Beyond forecasting the volume, it’s also important that there is enough volume. Changing over between products and customers requires sanitation and equipment changes. It’s a costly endeavor in terms of time and money. “You need to have sufficient volume to cover the cost of those changeovers,” Mr. Goulding explained.
Many issues between co-manufacturers and their customers can be avoided if the customer brings the co-manufacturer in on the project early on. “If the branded company is developing a product, and it knows early on it wants to go to an outside manufacturer, then the sooner the branded company goes to them, the better,” Mr. Van Laar said.

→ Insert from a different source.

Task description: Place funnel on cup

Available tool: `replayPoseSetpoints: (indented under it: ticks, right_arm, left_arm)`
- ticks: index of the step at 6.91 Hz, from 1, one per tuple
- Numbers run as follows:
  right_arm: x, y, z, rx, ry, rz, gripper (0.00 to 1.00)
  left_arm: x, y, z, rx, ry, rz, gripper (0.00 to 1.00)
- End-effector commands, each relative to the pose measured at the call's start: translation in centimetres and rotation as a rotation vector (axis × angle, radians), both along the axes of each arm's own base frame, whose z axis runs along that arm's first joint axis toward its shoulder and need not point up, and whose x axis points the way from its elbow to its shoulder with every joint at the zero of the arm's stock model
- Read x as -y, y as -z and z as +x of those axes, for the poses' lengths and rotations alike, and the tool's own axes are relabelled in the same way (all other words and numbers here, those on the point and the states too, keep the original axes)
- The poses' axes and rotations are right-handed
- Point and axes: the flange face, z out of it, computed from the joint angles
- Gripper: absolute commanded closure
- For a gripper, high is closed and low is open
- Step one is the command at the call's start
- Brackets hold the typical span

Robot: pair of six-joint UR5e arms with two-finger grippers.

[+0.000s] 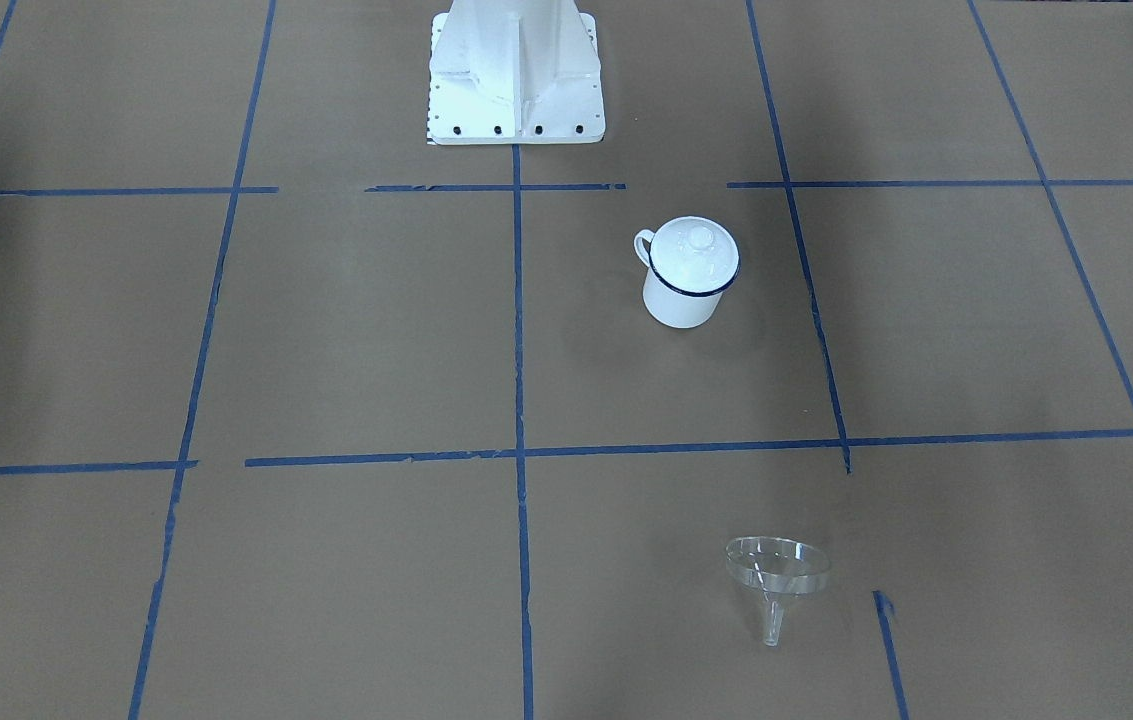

It’s important that as product development evolves, the co-manufacturer is kept in the loop to avoid any planning mishaps. For example, a project brought too late to a co-manufacturer might have packaging that doesn’t match the manufacturer’s equipment. “I’ve seen issues that could have easily been avoided if the co-manufacturers’ equipment had been better understood [by the customer] like start-ups where the product didn’t fit properly in the package and it wasn’t considered until too late in the process,” he continued. “As simple a thing like that may seem, if it doesn’t fit in the package, it doesn’t work.” When a company brings the co-manufacturer on board sooner, these costly mistakes can be avoided.
Breaking into niches
For co-manufacturers, the future looks bright. With the current climate of today’s food industry being centered around companies out-innovating each other, these third-party manufacturers are benefitting from branded companies wanting to try new products and branch out into categories previously not considered. It is much more cost-effective for these branded companies to outsource those production products to trusted co-manufacturers rather than drop millions of dollars on new equipment for a risky new venture.
“The biggest opportunity for co-manufacturers is developing those relationships with branded companies and being able to put new products on the market or specializing in some type of product,” Mr. Van Laar said.
Today, the role of the co-manufacturer is changing as innovation drives the industry. “What’s different for us from 2009 to 2015 is, we’re showing our customer innovative ideas generated from our own ability to produce,” Mr. Scalise explained. Co-manufacturers can share their knowledge of new technologies with their customers, and immediately the conversation about innovation becomes less one-sided.
Specializing in a niche also brings co-manufacturers more opportunities today as bigger companies are trying to break into smaller categories. Today, the co-manufacturing business’ growth is coming just as much from new product innovation as necessary added capacity. “Originally, the co-manufacturing business was driven by capacity restraints at our customers’ plants,” explained Tom Marcucci, vice-president, sales and marketing, Gonnella Baking, Schaumburg, IL. “Today, it’s driven more by specialty breads, and at Gonnella Baking, we like to say we were making artisan breads 100 years before someone made up the term.”
For example, if a bakery that has historically only made white bread and buns decides it wants to hop on the pretzel bun trend, that bakery is now looking to co-manufacturers who specialize in that product, such as Gonnella Baking, to bake it for them. “We can really focus on that demand that the baker or retailer has and give them precisely what they’re looking for,” he said.
“Business used to be driven by value,” Mr. Marcucci said. “Now it’s driven by the desire of the customer to get into specialty niche breads, and those niches are becoming larger portions of the total consumer demand for baked goods.”
More and more companies turn to co-manufacturers to relieve capacity, bring forth new products and break into new categories. It’s important that these relationships are built on open communication and pre-determined expectations so orders are filled in a timely manner and the end consumer gets the innovative products they want.